Bombs fall from the skies above Lebanon like metallic raindrops, tearing people to pieces and families apart. In Afghanistan, music fills the air for the first time since shoulder pads were in fashion, but not without risk to those singing it. Malian girls struggle to walk, let alone breathe, after genital mutilation. Activist pranksters goose their way onto the cable news channels by posing as corporate agents of manmade disasters. And this year's Human Rights Watch International Film Festival is as fervent as ever, trying to awaken us to seldom seen or heard atrocities and illuminate the efforts of those looking for a better way.

Israel's 2006 war with Hezbollah wrecked Lebanon's southern landscape and nearly obliterated its economy. With intense visual and moral clarity, Remnants of a War reveals the absurd tragedy of people in the region making a living dismantling explosives that have been scattered across terrain no longer safe for farming or play. Though it acknowledges both Israel and Hezbollah's violations of international laws of war, Jawad Metni's moving eye-opener, which ends on a strikingly poetic grace note, fiercely calls out Israel's flamboyant military might and blames the deaths caused by unexploded cluster bombs on the superpower's refusal, as of the film's completion, to turn over its strike data to United Nations peacekeeping forces. (They have since released the info.)

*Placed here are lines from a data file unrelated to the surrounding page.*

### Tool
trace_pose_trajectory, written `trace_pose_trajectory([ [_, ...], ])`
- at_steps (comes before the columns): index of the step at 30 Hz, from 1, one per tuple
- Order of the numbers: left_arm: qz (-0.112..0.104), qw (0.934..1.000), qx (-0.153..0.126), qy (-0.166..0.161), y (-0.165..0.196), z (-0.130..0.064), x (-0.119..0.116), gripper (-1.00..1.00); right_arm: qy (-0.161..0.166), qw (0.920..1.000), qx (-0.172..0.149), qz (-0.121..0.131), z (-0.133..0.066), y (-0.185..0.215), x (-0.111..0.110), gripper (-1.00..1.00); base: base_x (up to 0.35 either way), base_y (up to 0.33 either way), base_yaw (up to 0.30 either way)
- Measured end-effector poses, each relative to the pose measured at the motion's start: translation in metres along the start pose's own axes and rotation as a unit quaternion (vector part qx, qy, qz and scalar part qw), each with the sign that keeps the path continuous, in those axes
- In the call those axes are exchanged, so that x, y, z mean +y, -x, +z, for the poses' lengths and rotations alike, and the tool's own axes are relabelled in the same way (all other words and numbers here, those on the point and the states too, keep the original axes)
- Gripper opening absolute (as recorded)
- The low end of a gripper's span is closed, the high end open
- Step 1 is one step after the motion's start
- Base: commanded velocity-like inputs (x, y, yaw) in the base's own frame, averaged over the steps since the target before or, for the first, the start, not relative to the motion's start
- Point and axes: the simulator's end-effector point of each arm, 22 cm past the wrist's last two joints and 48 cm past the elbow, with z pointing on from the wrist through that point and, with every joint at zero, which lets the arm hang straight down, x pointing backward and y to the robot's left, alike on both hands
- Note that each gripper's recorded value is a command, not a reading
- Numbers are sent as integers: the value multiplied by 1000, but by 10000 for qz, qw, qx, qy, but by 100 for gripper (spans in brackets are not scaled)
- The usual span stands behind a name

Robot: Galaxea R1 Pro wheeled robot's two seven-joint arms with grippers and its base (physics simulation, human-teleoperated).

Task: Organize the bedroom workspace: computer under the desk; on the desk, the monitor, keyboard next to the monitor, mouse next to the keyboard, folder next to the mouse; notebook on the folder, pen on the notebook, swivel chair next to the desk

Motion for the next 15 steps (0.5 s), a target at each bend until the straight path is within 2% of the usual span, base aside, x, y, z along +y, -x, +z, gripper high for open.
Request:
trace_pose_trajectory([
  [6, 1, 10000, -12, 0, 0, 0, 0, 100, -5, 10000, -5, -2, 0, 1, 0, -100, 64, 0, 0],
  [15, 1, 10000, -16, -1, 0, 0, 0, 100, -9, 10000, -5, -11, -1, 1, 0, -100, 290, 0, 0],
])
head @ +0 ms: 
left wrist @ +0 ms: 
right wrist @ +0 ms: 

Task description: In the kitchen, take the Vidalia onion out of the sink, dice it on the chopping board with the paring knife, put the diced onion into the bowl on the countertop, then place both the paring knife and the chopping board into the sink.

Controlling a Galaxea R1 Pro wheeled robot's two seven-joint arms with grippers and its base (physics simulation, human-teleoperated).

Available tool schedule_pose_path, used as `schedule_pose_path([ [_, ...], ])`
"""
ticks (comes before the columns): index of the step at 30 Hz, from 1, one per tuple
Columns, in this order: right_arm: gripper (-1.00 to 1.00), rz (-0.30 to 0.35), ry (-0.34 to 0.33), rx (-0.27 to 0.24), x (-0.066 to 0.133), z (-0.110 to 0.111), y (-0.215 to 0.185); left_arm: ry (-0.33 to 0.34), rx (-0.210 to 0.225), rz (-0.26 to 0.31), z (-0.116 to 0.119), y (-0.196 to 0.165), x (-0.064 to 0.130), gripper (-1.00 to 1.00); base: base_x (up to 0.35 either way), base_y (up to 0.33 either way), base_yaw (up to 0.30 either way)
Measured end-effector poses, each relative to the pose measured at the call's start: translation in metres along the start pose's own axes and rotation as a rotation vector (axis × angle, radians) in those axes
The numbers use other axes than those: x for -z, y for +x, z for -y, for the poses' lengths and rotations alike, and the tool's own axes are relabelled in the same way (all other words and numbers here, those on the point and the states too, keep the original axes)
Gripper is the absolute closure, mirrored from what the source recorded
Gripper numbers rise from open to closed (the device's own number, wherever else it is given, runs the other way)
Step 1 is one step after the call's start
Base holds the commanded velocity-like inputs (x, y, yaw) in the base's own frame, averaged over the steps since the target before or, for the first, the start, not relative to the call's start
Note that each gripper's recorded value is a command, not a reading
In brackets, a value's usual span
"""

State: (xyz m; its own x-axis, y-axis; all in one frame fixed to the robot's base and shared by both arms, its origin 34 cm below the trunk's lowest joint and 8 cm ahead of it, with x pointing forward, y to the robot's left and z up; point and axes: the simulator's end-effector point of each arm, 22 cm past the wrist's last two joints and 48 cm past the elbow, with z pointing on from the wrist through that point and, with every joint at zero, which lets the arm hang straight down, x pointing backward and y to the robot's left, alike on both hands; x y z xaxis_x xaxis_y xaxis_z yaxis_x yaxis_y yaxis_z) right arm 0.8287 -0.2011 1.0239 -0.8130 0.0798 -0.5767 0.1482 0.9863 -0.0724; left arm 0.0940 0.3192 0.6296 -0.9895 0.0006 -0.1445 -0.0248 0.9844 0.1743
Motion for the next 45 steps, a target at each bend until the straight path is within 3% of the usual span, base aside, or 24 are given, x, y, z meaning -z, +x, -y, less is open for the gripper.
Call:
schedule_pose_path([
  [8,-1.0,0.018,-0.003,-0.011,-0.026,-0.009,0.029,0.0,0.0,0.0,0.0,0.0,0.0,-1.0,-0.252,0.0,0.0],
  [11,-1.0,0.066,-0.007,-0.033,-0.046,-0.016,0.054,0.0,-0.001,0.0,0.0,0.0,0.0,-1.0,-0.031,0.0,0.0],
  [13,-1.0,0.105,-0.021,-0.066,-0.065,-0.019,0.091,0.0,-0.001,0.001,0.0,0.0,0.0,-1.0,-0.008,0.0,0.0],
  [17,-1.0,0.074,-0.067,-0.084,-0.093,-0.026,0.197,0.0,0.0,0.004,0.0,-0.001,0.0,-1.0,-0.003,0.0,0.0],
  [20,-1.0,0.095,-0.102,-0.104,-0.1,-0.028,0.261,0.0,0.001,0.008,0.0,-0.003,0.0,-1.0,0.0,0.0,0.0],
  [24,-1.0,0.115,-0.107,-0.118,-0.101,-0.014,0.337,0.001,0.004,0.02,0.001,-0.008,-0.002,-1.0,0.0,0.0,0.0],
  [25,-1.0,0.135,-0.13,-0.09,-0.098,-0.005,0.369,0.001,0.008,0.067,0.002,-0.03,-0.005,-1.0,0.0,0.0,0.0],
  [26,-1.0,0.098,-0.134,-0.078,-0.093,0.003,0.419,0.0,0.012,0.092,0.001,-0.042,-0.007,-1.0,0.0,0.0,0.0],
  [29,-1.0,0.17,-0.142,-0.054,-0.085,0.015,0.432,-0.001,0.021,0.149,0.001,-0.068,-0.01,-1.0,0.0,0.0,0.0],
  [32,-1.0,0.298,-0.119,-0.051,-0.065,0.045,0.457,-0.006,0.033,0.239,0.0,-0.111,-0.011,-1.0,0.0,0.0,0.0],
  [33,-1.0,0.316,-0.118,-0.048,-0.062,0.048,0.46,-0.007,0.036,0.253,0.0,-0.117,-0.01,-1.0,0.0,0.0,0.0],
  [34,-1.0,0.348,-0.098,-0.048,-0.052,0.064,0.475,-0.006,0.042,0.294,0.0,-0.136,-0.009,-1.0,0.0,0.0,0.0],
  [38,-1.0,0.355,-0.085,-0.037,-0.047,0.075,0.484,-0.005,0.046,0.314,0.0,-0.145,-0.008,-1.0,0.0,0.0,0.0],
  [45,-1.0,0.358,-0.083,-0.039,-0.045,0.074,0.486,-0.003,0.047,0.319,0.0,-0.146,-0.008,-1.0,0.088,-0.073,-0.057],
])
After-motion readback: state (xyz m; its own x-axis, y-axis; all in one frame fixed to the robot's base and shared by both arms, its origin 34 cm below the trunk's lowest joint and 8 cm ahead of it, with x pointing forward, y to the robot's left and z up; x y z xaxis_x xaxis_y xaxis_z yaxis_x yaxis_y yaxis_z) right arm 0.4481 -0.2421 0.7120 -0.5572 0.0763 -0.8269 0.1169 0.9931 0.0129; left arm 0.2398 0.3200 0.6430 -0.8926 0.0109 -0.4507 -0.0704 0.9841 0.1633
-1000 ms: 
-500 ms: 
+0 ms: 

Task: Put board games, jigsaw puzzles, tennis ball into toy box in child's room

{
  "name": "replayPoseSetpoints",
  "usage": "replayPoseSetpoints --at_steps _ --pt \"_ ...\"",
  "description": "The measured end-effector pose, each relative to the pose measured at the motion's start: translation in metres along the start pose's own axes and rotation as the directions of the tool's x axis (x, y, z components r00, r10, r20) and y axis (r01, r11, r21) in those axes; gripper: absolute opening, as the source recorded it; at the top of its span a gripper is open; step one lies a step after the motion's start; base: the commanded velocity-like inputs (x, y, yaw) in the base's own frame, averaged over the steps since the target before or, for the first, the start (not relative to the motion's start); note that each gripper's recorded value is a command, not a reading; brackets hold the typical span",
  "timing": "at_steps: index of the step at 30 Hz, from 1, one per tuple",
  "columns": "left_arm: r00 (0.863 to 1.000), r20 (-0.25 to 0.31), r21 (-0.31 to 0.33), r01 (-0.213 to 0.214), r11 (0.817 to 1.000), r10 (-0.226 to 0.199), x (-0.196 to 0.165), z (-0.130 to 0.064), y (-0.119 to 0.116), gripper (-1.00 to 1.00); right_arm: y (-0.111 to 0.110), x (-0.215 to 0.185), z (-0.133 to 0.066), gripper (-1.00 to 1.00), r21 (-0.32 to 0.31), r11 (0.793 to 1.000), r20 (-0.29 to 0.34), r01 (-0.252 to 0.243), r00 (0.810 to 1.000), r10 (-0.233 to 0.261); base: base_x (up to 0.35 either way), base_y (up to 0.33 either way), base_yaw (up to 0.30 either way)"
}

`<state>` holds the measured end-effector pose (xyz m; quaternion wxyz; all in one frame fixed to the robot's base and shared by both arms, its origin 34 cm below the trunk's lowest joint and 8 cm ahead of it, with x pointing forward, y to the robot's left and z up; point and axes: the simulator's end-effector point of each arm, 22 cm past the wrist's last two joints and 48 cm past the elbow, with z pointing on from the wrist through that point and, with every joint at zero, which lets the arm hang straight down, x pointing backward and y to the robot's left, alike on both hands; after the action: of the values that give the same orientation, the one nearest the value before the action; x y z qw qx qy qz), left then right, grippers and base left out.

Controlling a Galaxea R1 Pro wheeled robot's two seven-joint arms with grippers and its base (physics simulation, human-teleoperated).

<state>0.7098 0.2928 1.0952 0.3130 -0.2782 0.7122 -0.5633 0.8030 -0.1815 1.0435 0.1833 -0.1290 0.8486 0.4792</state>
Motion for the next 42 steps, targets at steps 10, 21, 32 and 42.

The focus of Tapologo's equally enraged lens is the manner in which deeply ingrained patriarchal attitudes drive South Africa's HIV pandemic. Filmmakers Gabriela and Sally Gutiérrez Dewar peer into the wounded heart of a region where 50 percent of women are infected with HIV and a courageous network known as Tapologo tries to bring dignity to lives that have known none. The pain these women feel as their bodies increasingly betray them is brutal, but what lingers most is the documentary's stinging indictment of the Catholic Church's stance on AIDS and sexuality, ironically communicated via the heartache and fury felt by one of the church's foot soldiers: a bishop working closely with Tapologo.

Another heart-wrenching testament to the integrity and solidarity of women in the face of staggering adversity, Mrs. Goundo's Daughter follows the efforts of a West African woman living in Philadelphia to secure the asylum she thinks will save her two-year-old daughter from the senseless barbarism of genital mutilation. As evinced by their previous film Rosita (HRW '06), humanist filmmakers Barbara Attie and Janet Goldwater demonstrate a nerve-shredding talent for cinematic juxtaposition—throughout, they intercut Goundo's legal nightmare with the lead-up to a mass female circumcision in Mali—that avoids feeling trivial.

Not so for Afghan Star. Although in awe of the small but significant changes that have come to Afghanistan in the past few years, the film seems uncommitted to seriously exposing and challenging the root and sham of the Taliban's contempt for music and women. Criss-crossing between life on the streets in the war-torn country and the titular American Idol–inspired reality program, director Havana Marking favors the crude spectacle of performance televised on the show, making a seemingly unintended case against democracy: It causes tacky TV.

And where Mike Bonanno and Andy Bichlbaum, a/k/a the Yes Men, use ridicule of the most subversive sort to expose the way in which corporations dishonor human life (The Yes Men Fix the World), Joe Berlinger does so with an arrogance-free emphasis on human interest and eyewitness account. Tears tell no lies in the veteran filmmaker's Crude, a Herculean work of investigative journalism that lays out the decades-long indignities suffered by an indigenous group living—or, rather, dying—in an area of Ecuador's Amazon region ravaged by oil drilling. Berlinger handily rebuts every Chevron snake's Bushy-sounding denial of wrongdoing with haunting visions of oil slicks and once-lush environs transformed to mud, contrasting shots of the sick with the cold steel exteriors of corporate towers—all to remind us that we should fight to combat the still-lingering effects of colonialism in our world.